[The data]:

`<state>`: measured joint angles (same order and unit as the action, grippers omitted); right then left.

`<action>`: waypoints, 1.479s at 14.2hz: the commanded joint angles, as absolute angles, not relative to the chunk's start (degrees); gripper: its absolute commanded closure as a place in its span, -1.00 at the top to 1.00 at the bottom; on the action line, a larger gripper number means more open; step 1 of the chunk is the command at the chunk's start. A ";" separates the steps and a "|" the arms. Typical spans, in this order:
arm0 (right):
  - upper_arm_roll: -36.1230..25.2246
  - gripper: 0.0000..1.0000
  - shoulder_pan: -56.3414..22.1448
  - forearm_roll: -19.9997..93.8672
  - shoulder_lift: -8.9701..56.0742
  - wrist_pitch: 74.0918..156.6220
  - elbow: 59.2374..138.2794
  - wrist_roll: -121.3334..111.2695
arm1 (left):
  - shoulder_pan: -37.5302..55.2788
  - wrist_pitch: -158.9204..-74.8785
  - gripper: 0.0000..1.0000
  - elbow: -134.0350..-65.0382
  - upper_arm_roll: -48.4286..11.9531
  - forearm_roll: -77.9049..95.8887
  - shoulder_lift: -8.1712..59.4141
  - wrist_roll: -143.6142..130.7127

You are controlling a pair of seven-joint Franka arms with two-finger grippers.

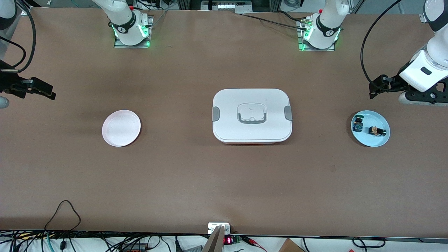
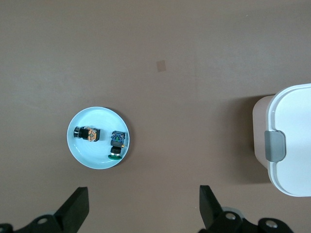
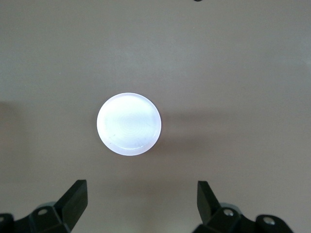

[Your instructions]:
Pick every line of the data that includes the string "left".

[Written reply]:
`<state>`: measured joint angles (same order and unit as the action, grippers omitted); right then left.
arm1 (left):

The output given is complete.